Abstract:
Adequate water supply is crucial for optimal fruit production, with the consequence
that the vast majority of orchards are dependent on irrigation, particularly in arid and
semi-arid climates where rainfall is low and erratic. Consequently, irrigation water
management and planning, through accurate quantification of crop water use or
evapotranspiration (ET, composed by soil evaporation – Es and transpiration - T),
becomes a vital factor for maximization of orchard profitability. The ET of fruit tree
species is highly variable and is affected by several factors including changes in
climate and orchard management practices. Direct measurements of crop ET are
practically impossible under all possible conditions, and thus crop modelling is
required to estimate water use for different scenarios. The selection of an appropriate
modelling approach to address a specific situation requires an understanding of the
regulation of T and Es, as affected by the variability in the driving factors. This study
investigated the regulation of water use in two tree nut species, with contrasting growth
habits (pecans a deciduous species and macadamias an evergreen species) in order
to identify the most suitable crop modelling approaches to estimate the water use of
these crops, for improved irrigation scheduling and planning. Field trials were
conducted for two to three consecutive growing seasons in a 7-year-old pecan orchard
at Hatfield, a 37-year-old pecan orchard at Cullinan and a 6-year-old macadamia orchard at White River. Measurements included T (heat ratio method), crop ET (eddy
covariance technique), Es (micro-lysimeters), weather variables (automatic weather
stations installed on-site), changes in soil water content (TDR100 system) and solar
irradiance transmittance through the canopy (Delta-T tube solarimeters). Field
measurements were used to investigate the environmental control of T using a
quantile regression approach, as well as for parameterization and validation of the
following modelling approaches: FAO-56 single and dual crop coefficient (Kc),
radiation interception by the canopy and canopy conductance models. Transpiration
normalised for canopy size was well-coupled to the atmosphere in both pecans and
macadamias, and primarily driven by vapour pressure deficit (VPD), with T rates of
both crops decreasing considerably once a threshold VPD had been reached (1.4 kPa
for pecans and 1.2 kPa for macadamias), indicating the presence of a strong stomatal
control during these periods. Despite such similarity in their process of water use,
pecans and macadamias showed slightly different mechanisms of crop water use at
relatively lower levels of VPD, with T being primarily demand-limited in pecans and
supply-limited in macadamias. The common presence of strong stomatal control in
both crops is typically associated with high coupling of T to the atmosphere in tall
deciduous and evergreen perennial tree crops, while their slightly distinct crop water
use patterns are likely related to their varying growth habits.
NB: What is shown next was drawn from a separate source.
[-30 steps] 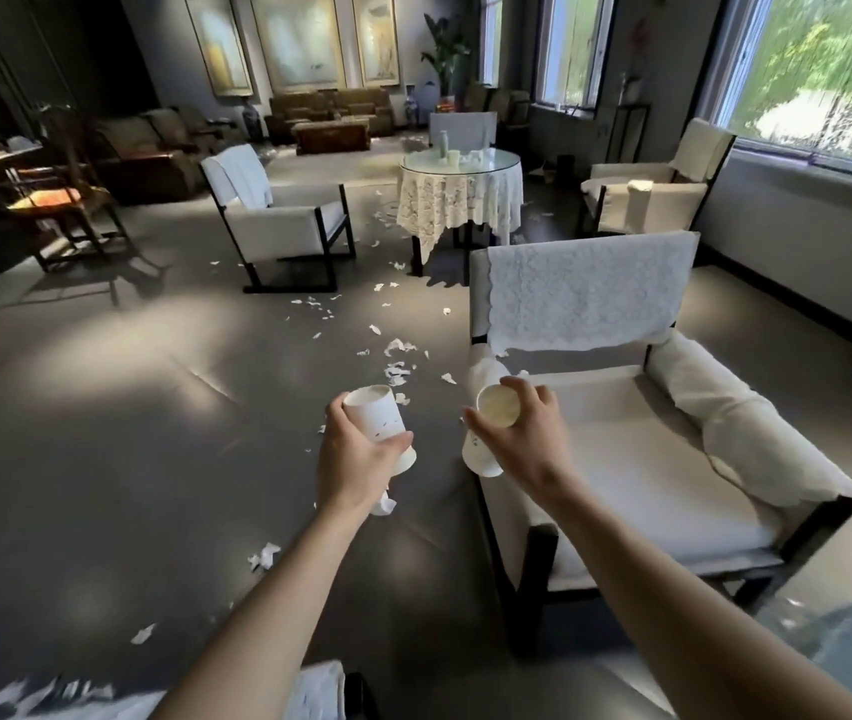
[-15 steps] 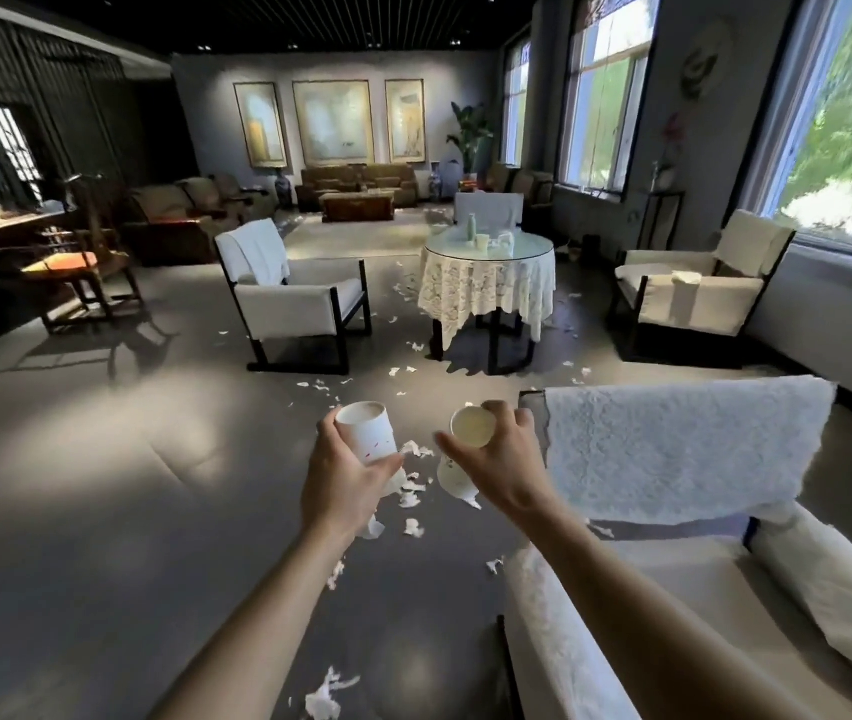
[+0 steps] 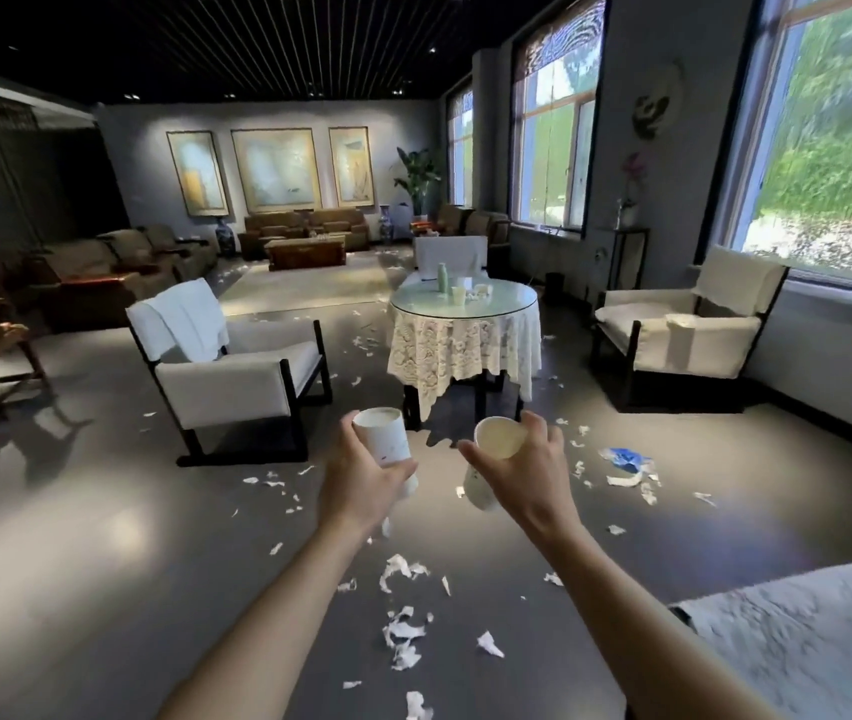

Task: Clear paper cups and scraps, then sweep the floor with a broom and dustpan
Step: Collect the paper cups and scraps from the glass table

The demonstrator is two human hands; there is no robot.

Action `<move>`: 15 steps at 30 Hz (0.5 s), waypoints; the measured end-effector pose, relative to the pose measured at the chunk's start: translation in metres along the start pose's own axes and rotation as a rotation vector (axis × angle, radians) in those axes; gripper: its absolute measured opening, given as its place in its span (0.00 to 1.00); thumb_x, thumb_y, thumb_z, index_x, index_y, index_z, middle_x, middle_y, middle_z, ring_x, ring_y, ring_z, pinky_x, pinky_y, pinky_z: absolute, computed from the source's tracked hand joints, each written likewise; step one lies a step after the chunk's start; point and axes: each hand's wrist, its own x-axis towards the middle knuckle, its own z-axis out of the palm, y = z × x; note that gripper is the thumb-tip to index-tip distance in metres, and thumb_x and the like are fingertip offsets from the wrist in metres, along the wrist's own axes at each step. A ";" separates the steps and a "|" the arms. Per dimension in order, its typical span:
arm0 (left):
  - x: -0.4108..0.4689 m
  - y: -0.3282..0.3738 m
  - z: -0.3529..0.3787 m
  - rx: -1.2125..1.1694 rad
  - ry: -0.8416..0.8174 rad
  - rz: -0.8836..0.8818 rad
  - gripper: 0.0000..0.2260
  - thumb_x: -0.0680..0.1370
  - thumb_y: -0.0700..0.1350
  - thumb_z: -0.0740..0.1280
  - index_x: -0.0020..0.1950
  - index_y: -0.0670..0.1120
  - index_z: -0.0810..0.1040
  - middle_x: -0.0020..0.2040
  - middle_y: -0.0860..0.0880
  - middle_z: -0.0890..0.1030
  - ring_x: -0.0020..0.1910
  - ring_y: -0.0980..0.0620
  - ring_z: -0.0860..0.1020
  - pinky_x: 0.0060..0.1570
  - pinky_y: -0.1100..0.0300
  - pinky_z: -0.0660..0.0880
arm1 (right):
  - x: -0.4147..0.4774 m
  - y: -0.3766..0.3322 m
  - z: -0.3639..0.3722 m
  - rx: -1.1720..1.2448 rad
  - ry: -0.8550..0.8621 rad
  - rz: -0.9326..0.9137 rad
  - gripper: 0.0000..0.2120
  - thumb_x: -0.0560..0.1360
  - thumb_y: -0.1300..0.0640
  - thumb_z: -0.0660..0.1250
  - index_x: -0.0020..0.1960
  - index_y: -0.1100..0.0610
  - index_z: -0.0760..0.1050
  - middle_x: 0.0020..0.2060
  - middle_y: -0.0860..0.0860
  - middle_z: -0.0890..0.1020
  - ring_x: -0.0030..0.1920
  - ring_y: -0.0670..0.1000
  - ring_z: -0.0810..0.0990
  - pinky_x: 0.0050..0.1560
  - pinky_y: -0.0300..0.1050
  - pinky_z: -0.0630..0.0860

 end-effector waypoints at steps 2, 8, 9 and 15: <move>0.050 -0.003 0.031 -0.034 -0.053 0.026 0.35 0.67 0.46 0.78 0.68 0.47 0.64 0.61 0.48 0.74 0.53 0.49 0.73 0.49 0.57 0.70 | 0.048 0.009 0.011 -0.013 0.059 0.019 0.40 0.68 0.44 0.75 0.70 0.62 0.64 0.64 0.58 0.69 0.63 0.55 0.70 0.54 0.36 0.62; 0.178 -0.023 0.154 -0.090 -0.238 0.062 0.36 0.66 0.49 0.77 0.68 0.51 0.62 0.60 0.48 0.74 0.54 0.48 0.75 0.51 0.50 0.76 | 0.203 0.065 0.041 -0.080 0.139 0.107 0.38 0.68 0.43 0.75 0.68 0.63 0.66 0.63 0.59 0.71 0.61 0.55 0.72 0.53 0.38 0.64; 0.202 -0.027 0.176 -0.087 -0.255 0.065 0.36 0.66 0.49 0.77 0.69 0.50 0.62 0.61 0.48 0.74 0.55 0.47 0.75 0.51 0.51 0.75 | 0.231 0.075 0.045 -0.098 0.154 0.110 0.37 0.68 0.43 0.75 0.68 0.63 0.66 0.62 0.59 0.72 0.60 0.55 0.72 0.52 0.38 0.64; 0.379 0.005 0.291 -0.116 -0.301 0.064 0.37 0.67 0.50 0.77 0.68 0.48 0.61 0.57 0.49 0.73 0.49 0.48 0.73 0.32 0.59 0.70 | 0.424 0.117 0.053 -0.105 0.224 0.113 0.37 0.69 0.43 0.74 0.68 0.63 0.66 0.62 0.58 0.72 0.60 0.54 0.72 0.52 0.37 0.64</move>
Daily T of pecans and
macadamias was accurately predicted with a canopy conductance model
parameterized for each crop, while daily Es beneath the canopy was accurately
obtained with the FAO-56 dual Kc model. These daily estimates could contribute
greatly to improved irrigation scheduling of these orchard crops. While daily
predictions of T and Es required the use of relatively more complex modelling
approaches, monthly estimates of ET were accurately obtained for these crops using
simple, single Kc modelling approaches, which can significantly contribute to improved
irrigation planning and water resources management for the respective orchard crops.
Monthly ET of pecans was, however, more accurately predicted with a crop-specific
single Kc model, while a generic model using crop-specific Kc values was sufficient to
provide accurate predictions of monthly ET of macadamias.